JAKARTA - Center of Economic and Law Studies (Celios) ungkapkan Pemerintah dapat menunda rencana kenaikan Pajak Pertambahan Nilai (PPN) dari 11 persen menjadi 12 persen per 1 Januari 2025 melalui Peraturan Pemerintah Pengganti Undang-Undang (Perppu).
Direktur Hukum CELIOS Mhd Zakiul Fikri menyampaikan setidaknya ada tiga alasan mengapa Perpu pembatalan kenaikan PPN 12 persen harus dikeluarkan yaitu pertama, norma kenaikan PPN menimbulkan masalah hukum yang mendesak untuk diselesaikan.
"Masalah hukum itu mulai dari inflasi atau naiknya harga barang jasa, merosotnya kemampuan konsumsi rumah tangga kelas menengah ke bawah, meningkatnya angka pengangguran, tertekannya UMKM, industri manufaktur dan potensi menambah jumlah rakyat miskin di Indonesia," ujarnya dalam keterangan resmi, Selasa, 24 Desember.
Zakiul menyampaikan alasan kedua, yaitu keberadaan ketentuan Pasal 7 ayat (1) Bab IV Pasal 4 Angka 2 UU HPP 2021 tidak memadai karena tidak memuat kepatutan dan keadilan hukum.
Selanjutnya, Zakiul menyampaikan alasan ketiga, kondisi saat ini tidak mungkin diatasi dengan cara membuat atau merevisi undang-undang melalui prosedur biasa, mengingat memakan waktu yang cukup lama sementara keadaan telah mendesak.
"Keadaan mendesak sebab per 1 Januari 2025 perintah norma yang problematik dari Pasal 7 ayat (1) Bab IV Pasal 4 Angka 2 UU HPP 2021 harus dilaksanakan," tuturnya.
Menurut Zakiul Pemerintah bisa saja mengevaluasi kenaikan PPN dengan menurunkannya hingga menjadi 5 persen atau menaikkan hingga maksimum 15 persen, sesuai ketentuan Pasal 7 ayat (3).
"Namun, menurunkan angka PPN atau menunda saja berlakunya kenaikan PPN mustahil terjadi, sebab mereka fokus untuk menjalankan perintah dari Pasal 7 ayat (1), dalih yang terus diumbar di berbagai media," imbuhnya.
Zakiul menyampaikan meskipun opsi Pasal 7 ayat (3) dilaksanakan, tetap akan terjadi kekacauan hukum akibat aturan pada ayat tersebut ambigu dan tidak jelas mengenai barometer untuk menentukan 5 persen hingga 15 persen.
Selain itu, Zakiul menyampaikan pelaksanaan norma Pasal 7 ayat (3) harus dilakukan bersama dengan Dewan Perwakilan Rakyat Republik Indonesia (DPR RI) sesuai ketentuan dari Pasal 7 ayat (4).
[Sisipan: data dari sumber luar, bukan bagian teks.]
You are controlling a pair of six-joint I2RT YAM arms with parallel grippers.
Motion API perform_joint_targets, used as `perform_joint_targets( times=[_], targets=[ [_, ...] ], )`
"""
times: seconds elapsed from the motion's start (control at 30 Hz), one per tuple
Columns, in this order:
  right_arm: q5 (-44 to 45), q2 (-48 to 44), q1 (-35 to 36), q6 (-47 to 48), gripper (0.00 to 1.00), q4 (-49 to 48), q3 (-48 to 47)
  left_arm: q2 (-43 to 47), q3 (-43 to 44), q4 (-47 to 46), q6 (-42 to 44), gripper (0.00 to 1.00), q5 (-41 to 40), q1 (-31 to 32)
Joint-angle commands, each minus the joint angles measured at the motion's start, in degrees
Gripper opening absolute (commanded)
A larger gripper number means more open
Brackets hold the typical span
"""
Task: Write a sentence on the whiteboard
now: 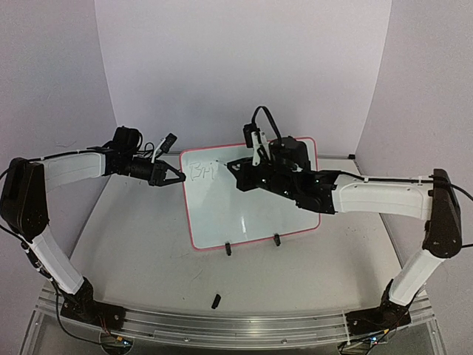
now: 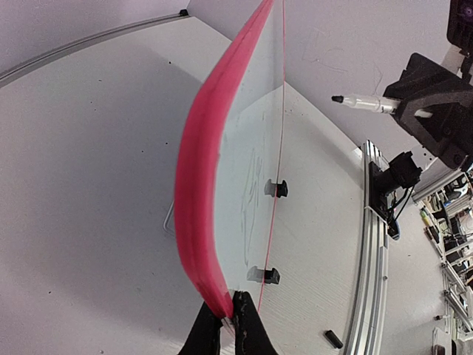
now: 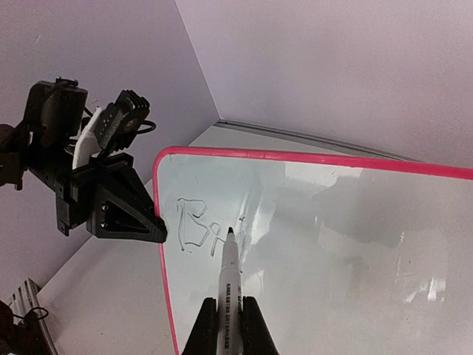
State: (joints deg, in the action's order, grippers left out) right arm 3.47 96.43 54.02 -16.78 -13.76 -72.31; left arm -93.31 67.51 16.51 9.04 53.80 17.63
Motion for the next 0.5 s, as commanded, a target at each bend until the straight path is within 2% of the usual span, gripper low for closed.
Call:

Akibatnya, memakan proses yang panjang, lama, dan rumit.
Sementara itu, Zakiul menyampaikan DPR RI sedang berada pada masa reses dari 6 Desember 2024 sampai 15 Januari 2025 sehingga tidak mungkin persoalan tersebut dibicarakan bersama dalam waktu dekat.
Dengan demikian, senafas pula dengan Putusan Mahkamah Konstitusi No.138/PUU-VII/2009, maka tidak ada alasan bagi pemerintah untuk tidak menerbitkan Perppu yang membatalkan berlakunya ketentuan kenaikan PPN menjadi 12 persen pada 1 Januari 2025.
BACA JUGA:
"Menerbitkan Perppu yang dimaksud merupakan wujud komitmen Pemerintah Negara Indonesia untuk melindungi segenap bangsa Indonesia dan seluruh tumpah darah Indonesia dan untuk memajukan kesejahteraan umum, mencerdaskan kehidupan bangsa, dan ikut melaksanakan ketertiban dunia yang berdasarkan kemerdekaan, perdamaian abadi dan keadilan sosial," jelasnya.
Zakiul menyampaikan sebelumnya pemerintahan Jokowi pernah menerbitkan Perppu No.1 Tahun 2017 tentang Kepentingan Pajak. Perppu ini lahir terkait tax amnesty yang lebih banyak dinikmati oleh orang kaya dan pengemplang pajak.
"Kalau Jokowi menerbitkan Perppu untuk orang kaya dan pengemplang pajak maka ini saatnya Prabowo meninggalkan bayang-bayang Jokowi, dengan menerbitkan Perppu membatalkan kenaikan PPN 12 persen di UU HPP dan saatnya berpihak pada masyarakat menengah bawah yang tengah dihimpit berbagai kesulitan ekonomi," pungkasnya.